_What is expected_: Nothing but the line with "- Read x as" and the lines after it should appear, each retyped exactly as in the listing.
Source material Block Start
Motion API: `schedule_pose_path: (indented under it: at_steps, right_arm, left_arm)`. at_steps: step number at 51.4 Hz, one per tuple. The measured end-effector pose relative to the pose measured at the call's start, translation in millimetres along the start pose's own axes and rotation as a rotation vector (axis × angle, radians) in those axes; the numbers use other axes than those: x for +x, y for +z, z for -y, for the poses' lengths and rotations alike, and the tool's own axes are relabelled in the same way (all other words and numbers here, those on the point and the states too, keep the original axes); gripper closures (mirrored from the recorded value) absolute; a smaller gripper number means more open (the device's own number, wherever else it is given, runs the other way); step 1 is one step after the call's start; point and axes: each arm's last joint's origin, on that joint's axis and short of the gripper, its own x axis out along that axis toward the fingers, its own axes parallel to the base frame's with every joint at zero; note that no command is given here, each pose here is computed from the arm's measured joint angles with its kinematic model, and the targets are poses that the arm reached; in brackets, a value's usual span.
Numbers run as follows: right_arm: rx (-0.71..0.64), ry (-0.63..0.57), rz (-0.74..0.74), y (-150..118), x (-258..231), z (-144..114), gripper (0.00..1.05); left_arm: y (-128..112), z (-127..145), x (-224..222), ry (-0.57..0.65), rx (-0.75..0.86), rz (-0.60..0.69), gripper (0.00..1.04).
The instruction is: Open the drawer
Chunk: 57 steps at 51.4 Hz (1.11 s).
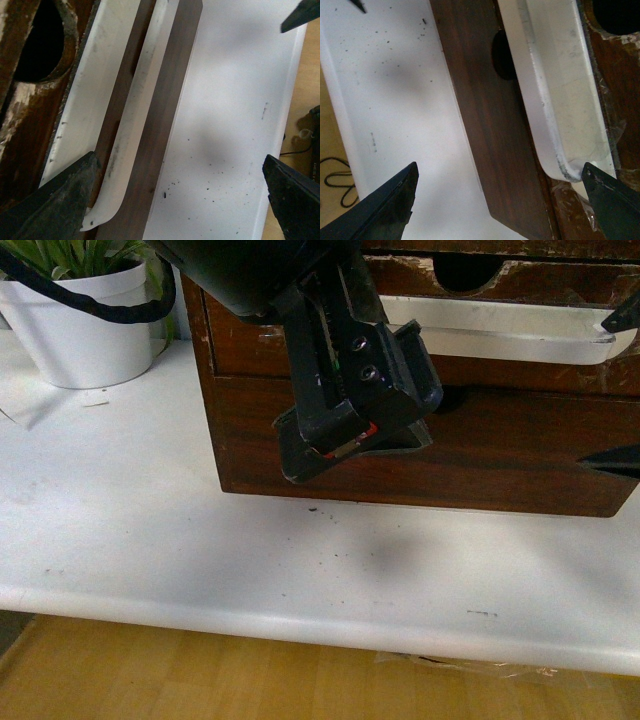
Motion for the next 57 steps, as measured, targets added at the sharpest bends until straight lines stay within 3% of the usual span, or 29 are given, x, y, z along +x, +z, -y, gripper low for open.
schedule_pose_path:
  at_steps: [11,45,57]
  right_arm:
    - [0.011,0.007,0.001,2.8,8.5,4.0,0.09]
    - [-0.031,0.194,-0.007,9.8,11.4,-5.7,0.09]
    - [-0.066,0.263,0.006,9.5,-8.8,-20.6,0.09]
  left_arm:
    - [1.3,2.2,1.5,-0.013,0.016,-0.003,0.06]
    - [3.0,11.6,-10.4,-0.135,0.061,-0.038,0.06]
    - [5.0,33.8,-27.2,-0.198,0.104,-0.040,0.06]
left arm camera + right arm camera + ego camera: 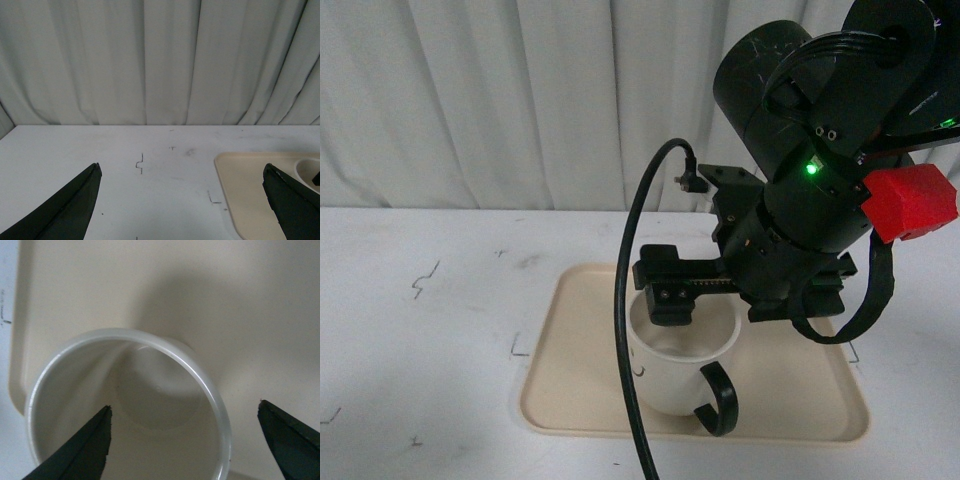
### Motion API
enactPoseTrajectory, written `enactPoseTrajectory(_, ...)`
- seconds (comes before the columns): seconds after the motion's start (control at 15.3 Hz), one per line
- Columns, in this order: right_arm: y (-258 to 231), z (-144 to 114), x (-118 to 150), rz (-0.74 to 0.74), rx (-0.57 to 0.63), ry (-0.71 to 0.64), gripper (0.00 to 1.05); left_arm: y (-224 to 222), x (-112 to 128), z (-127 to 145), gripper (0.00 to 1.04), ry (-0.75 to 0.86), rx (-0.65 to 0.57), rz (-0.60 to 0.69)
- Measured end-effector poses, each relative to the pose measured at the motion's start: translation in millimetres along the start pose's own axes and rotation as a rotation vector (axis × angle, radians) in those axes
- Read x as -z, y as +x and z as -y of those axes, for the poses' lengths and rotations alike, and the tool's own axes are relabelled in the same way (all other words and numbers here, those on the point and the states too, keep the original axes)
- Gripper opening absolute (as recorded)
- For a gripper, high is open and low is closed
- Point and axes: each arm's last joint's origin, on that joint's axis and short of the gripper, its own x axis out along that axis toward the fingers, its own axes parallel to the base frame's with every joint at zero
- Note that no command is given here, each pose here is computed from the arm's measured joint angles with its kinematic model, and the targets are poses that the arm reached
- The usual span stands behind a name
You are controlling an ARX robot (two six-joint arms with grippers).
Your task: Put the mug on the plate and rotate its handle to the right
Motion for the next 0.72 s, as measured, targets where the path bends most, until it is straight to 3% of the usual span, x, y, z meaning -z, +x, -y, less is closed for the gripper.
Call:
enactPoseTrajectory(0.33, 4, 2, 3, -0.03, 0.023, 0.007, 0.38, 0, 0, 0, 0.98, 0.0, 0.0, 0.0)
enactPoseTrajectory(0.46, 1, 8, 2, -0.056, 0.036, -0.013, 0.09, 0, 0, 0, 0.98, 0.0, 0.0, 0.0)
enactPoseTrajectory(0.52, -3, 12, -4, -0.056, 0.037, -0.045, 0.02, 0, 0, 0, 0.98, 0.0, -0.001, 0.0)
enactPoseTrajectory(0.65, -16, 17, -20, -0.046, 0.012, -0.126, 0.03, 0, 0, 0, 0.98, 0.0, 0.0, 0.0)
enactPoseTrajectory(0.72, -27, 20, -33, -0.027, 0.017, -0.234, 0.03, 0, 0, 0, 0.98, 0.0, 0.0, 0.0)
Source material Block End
_Response area_:
- Read x as -z, y as +x and z as -y of those axes, for the poses' lengths and rotations alike, and the tool's own axes are relabelled in the same way (all other words and numbers here, those on the point and the states too, keep the original axes)
- Gripper opening absolute (as recorded)
- For a gripper, high is open and low is closed
- Point and axes: each arm's last joint's origin, on that joint's axis and short of the gripper, its own x axis out along that axis toward the fingers, its own axes parallel to the base frame's with every joint at zero
- Note that no command is given here, each pose here is computed from the arm's measured joint angles with its kinematic model, and the targets are poses that the arm reached
- The usual span stands behind a name
You are controlling an ARX robot (two six-joint arms with grippers).
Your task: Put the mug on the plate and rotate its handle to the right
Motion for the next 0.72 s, as measured, targets where the path bends most, until it is straight to 3% of the usual span, x, y, z meaning -z, +x, -y, less is closed for the gripper.
Call:
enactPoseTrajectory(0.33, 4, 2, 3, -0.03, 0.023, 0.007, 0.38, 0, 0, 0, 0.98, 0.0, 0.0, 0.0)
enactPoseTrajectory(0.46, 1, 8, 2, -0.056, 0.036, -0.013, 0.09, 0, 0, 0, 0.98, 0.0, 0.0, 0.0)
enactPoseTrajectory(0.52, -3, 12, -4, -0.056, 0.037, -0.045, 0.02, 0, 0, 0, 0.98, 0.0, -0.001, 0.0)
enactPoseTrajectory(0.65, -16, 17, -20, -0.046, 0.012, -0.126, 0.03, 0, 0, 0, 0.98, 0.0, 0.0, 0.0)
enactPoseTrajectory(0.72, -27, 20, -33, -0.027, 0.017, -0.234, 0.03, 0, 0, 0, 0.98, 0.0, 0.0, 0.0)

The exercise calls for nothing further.